恥ずかしいとか、そういうことじゃなくて、どうしようもなく、くやしくて。

 わたしはほんとうに春海ちゃんを心配して、こんなうさんくさい噂まで頼ってどうにかしたいって思ってたのに。

 それが全部嘘だったって言われているみたいで、馬鹿にされているみたいで。

(くやしい……!)

 それなのに、わたしは何も言い返すことができなくて、それがまたくやしくて、顔がどんどん赤くなっていく。

「……もう、いいです。

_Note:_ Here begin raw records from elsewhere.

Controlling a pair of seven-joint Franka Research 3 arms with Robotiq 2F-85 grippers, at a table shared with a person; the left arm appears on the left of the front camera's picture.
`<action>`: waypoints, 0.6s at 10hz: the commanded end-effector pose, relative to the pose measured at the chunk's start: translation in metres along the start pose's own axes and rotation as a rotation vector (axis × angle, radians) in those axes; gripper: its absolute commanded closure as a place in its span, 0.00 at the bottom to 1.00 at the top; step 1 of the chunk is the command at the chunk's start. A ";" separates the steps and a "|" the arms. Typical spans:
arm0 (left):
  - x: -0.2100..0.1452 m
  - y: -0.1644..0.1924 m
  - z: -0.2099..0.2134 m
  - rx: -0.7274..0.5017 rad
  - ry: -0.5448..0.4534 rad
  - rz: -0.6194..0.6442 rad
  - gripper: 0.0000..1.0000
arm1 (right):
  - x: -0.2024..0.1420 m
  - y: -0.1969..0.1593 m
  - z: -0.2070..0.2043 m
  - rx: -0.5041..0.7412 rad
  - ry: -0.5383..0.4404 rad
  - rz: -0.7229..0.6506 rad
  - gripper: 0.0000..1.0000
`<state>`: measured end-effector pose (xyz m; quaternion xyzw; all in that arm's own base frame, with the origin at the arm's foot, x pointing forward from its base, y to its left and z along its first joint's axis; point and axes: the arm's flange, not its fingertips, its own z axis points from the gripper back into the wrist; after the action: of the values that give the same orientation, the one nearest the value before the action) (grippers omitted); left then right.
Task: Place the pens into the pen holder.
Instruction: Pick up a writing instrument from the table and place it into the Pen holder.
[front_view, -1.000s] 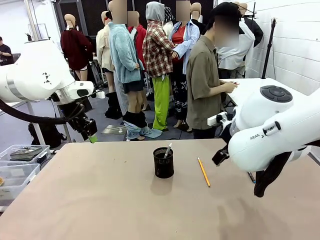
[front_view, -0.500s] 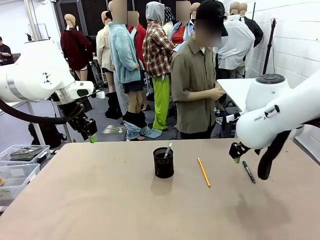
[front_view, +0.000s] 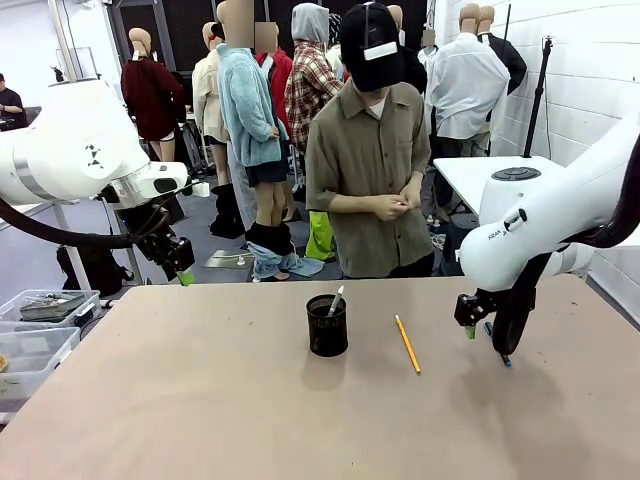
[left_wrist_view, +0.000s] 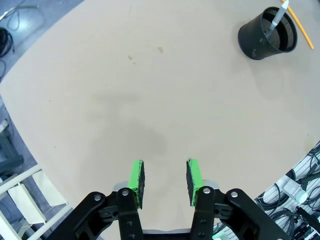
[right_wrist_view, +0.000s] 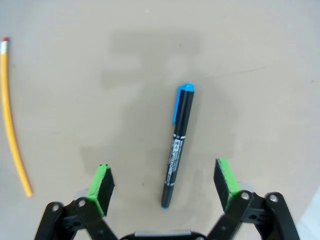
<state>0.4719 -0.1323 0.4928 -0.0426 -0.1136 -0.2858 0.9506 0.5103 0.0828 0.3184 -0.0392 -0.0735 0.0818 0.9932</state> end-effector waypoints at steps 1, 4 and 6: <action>-0.001 0.001 0.001 0.019 -0.003 -0.003 0.54 | 0.010 0.000 -0.011 -0.002 0.004 -0.048 0.00; -0.001 0.001 0.001 0.019 -0.003 -0.003 0.54 | 0.010 -0.013 -0.024 0.048 0.006 -0.081 0.00; -0.001 0.001 0.001 0.019 -0.003 -0.003 0.54 | 0.011 -0.016 -0.028 0.054 0.024 -0.088 0.00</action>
<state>0.4719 -0.1324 0.4928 -0.0427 -0.1135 -0.2859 0.9505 0.5213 0.0668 0.2950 -0.0194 -0.0599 0.0391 0.9973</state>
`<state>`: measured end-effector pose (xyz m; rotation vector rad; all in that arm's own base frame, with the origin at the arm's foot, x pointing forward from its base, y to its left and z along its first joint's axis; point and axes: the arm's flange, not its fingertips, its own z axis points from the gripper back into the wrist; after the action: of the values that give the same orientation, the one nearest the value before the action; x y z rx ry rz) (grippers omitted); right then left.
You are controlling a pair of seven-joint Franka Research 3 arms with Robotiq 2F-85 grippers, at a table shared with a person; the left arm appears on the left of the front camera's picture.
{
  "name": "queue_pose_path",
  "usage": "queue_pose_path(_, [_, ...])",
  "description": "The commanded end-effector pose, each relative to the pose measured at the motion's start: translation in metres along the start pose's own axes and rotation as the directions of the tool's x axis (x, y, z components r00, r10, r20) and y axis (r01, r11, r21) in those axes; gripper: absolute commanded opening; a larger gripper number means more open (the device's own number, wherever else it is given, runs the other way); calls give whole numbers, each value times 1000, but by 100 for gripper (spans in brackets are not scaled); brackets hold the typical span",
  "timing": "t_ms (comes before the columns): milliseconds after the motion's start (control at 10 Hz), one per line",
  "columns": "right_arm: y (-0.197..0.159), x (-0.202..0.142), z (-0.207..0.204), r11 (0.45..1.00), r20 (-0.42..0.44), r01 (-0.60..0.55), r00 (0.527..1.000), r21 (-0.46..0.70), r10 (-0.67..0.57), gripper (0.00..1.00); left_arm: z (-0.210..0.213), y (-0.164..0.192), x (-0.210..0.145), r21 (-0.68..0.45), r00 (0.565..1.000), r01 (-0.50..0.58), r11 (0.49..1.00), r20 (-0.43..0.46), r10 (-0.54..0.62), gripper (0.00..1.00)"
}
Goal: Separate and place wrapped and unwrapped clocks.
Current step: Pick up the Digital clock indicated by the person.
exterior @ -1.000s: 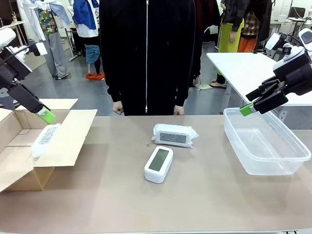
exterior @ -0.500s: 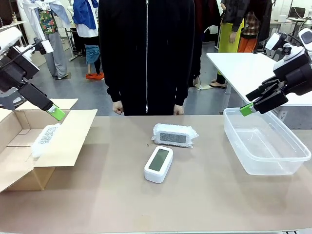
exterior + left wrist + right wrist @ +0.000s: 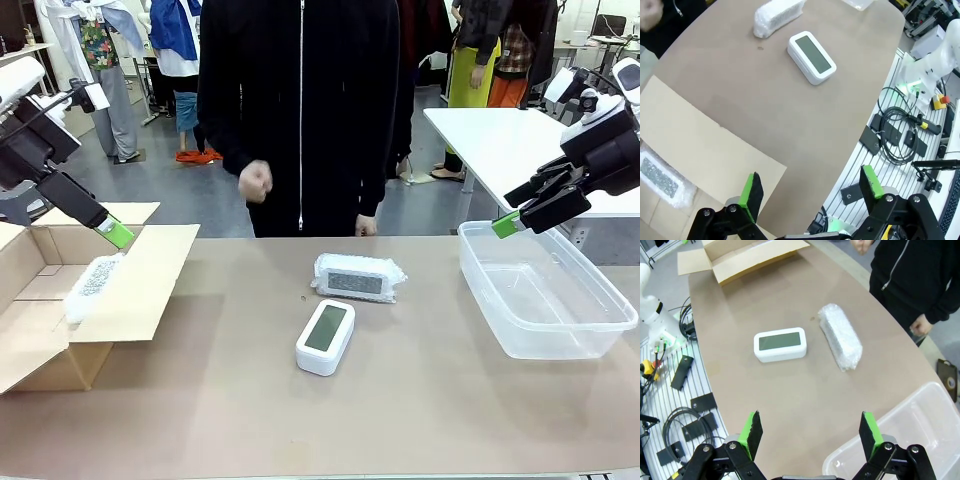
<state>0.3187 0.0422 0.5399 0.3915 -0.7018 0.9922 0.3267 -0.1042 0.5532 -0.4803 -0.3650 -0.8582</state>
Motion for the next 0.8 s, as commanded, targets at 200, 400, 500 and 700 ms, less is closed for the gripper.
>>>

あなたには、頼まない」

「おや、いいのかい? ほんとうに友達を救いたいなら、僕を頼るのはかしこい選択だと思うけれど」

「っ、鳥居先輩には、友達はいないんですか! なんで、なんでそんなふうに言うんですかっ! 鳥居先輩だって、友達が困ってたら助けたいって思うはずでしょう!」

 キッ、と鳥居先輩をにらみつける。

「偽善だってなんだっていいんです! 友達が困ってるってわかってて、何もしないで無視するより、ずっとずっとマシです! 失礼しましたっ!」

 わたしは扉の所に置いておいたランドセルを掴んで、勢いよく扉を開けた。

 振りむいて扉を閉めるときに見えた鳥居先輩は、すごく楽しそうに笑っていた。


(なんなのっ、なんなのよ……!)

 最悪の気持ちで、わたしは靴箱へむかった。